ORGANIZATORZY w tym roku mocno zwrócili się w stronę twórców młodych. Czy był to dobry krok? Można dyskutować: o ile w kuluarowych dyskusjach często przewijał się wątek rozczarowania poziomem prezentowanych przedstawień, o tyle werdykt międzynarodowego jury był jednoznaczny - na pięć najważniejszych nagród, aż cztery trafiły w ręce artystów budujących dopiero swoją pozycję na polskiej scenie!

Nagroda za dosłowność

Jurorzy, dowodzeni przez norweskiego dramaturga Pera Ananiassena, za najlepsze uznali "Amatorki" [na zdjęciu] z gdańskiego Teatru Wybrzeże. Przedstawienie, oparte na powieści austriackiej noblistki Elfriede Jelinek, wyreżyserowała Ewelina Marciniak. Fabuła skupia się na losach trzech kobiet w małomiasteczkowej społeczności, w której żyją, najwyższym szczęściem jest znalezienie mężczyzny i założenie z nim rodziny. Bohaterki podporządkowują się temu społecznemu modelowi, po czym żyją z poczuciem osobistej klęski i braku spełnienia. Ponury w wymowie tekst, reżyser ubrała w grubą otoczkę kiczu - aktorzy tańczą, turlają się po scenie, ściągają ubrania, symulują uprawianie seksu. W efekcie, całość przytłacza dosłownością, jest manieryczna, nie porywa i nie wciąga. Oczywiście, można chwalić dobre aktorstwo, formalną sprawność, dobrze śpiewającą na żywo Alę Masskotkę, ale przyznanie "Amatorkom" głównej nagrody jury to jednak zaskoczenie in minus.
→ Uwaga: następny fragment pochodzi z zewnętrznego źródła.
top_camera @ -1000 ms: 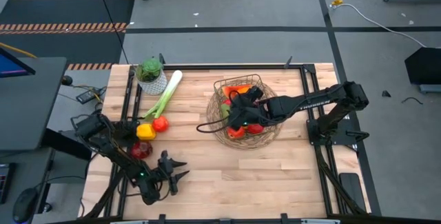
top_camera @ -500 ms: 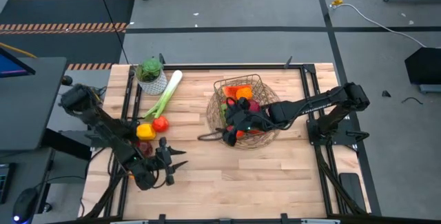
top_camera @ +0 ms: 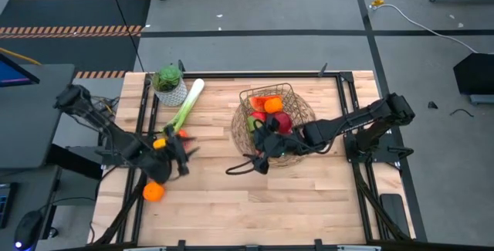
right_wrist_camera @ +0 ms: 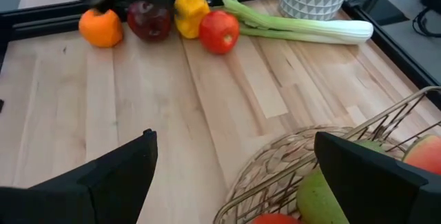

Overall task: Build produce basket
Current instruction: Put the red apple into the wire basket

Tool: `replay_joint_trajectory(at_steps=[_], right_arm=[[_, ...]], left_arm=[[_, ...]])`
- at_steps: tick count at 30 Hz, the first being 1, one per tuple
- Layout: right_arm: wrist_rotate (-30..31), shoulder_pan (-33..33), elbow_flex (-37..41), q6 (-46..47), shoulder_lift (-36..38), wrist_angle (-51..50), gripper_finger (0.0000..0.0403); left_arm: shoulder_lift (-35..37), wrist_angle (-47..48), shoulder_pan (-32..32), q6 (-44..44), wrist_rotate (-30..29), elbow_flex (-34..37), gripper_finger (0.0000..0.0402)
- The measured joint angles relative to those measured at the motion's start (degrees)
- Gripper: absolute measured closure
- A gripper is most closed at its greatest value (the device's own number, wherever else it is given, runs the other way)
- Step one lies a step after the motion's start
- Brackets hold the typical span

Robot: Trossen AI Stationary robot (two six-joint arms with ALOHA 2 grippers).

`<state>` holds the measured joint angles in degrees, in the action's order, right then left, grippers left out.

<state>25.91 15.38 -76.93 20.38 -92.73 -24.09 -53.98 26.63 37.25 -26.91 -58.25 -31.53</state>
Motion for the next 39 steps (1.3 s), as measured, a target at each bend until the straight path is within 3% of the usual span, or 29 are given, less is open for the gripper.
replay_joint_trajectory(at_steps=[3,6,12,19,29,34,39], right_arm=[[0.04,0.45,0.0,0.0,0.0,-0.01,0.0009],[0.09,0.91,0.0,0.0,0.0,-0.01,0.0009],[0.11,1.42,0.0,0.0,0.0,-0.05,0.0009],[0.04,2.47,0.0,0.17,0.0,-2.19,0.0008],[0.05,3.34,5.86,0.94,-0.04,2.09,0.0008],[0.04,3.34,9.56,1.07,-0.07,6.82,0.0008],[-0.01,3.35,11.38,1.09,-0.07,10.27,0.0008]], left_arm=[[2.77,9.39,-4.48,-10.11,1.53,0.0,0.023],[3.52,15.79,-8.85,-18.37,7.93,0.0,0.023],[3.39,18.18,-13.63,-15.77,20.95,0.0,0.023],[3.37,21.14,-14.01,-10.49,22.12,0.0,0.023],[3.37,32.2,-15.93,-29.95,23.4,0.0,0.023],[3.37,31.08,-17.61,-30.96,28.11,0.0,0.023],[3.37,28.81,-18.34,-31.69,28.97,0.43,0.023]])
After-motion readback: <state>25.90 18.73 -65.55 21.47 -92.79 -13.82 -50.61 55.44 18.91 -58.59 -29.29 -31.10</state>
Znacznie ciekawszą propozycją okazał się "Paw królowej", uhonorowany Nagrodą Miasta Szczecin. Sztuka Doroty Masłowskiej, zrealizowana przez Pawła Świątka w Narodowym Starym Teatrze w Krakowie, opowiada o pogoni za celebrycką sławą. W tej historii o płytkim świecie płytkich ludzi najważniejsze jest słowo, język, jego rytm, siła wyrazu. Spektakl ascetyczny w formie (tekst recytuje czwórka aktorów), ma bardzo dobre tempo, a napięcie nie spada w nim ani na chwilę. Co ważne, w przeciwieństwie do "Amatorek', widz jest tu traktowany jak inteligentny partner, z którym można aluzyjnie pożartować, zamiast wbijać mu łopatologicznie do głowy jedynie słuszną prawdę.

Ojżesz ty, Mojżesz!

Tegoroczny Kontrapunkt to wyjątkowa mnogość form: pojawiły się spektakle z pogranicza baletu, cyrku czy dokumentu. Złośliwi wytykali, iż za tą różnorodnością idzie niewiele treści. Faktycznie, dawno nie zdarzyło się na szczecińskim festiwalu tyle teatralnych "wydmuszek". Największa pomyłka to chyba "Spirit" belgijskiej formacji Campo: przez półtorej godziny artyści biegali nago w ogromnych japońskich maskach na głowie, chlapali się w plastikowym basenie, tańczyli i bujali się na zawieszonym pod sufitem kółku, częstując publiczność polską wódką. Równie dziwaczne były francuski "Cheval", gdzie dwóch aktorów tłumaczyło zawiłości muzycznych akordów za pomocą multimedialnego ekranu, odpalanego kopaniem w niego piłką, i "Sklaven" z Deutches Theater, koszmarnie długa sztuka, w której przerywnikiem pomiędzy dialogami było ostrzeliwanie worków ze śmieciami.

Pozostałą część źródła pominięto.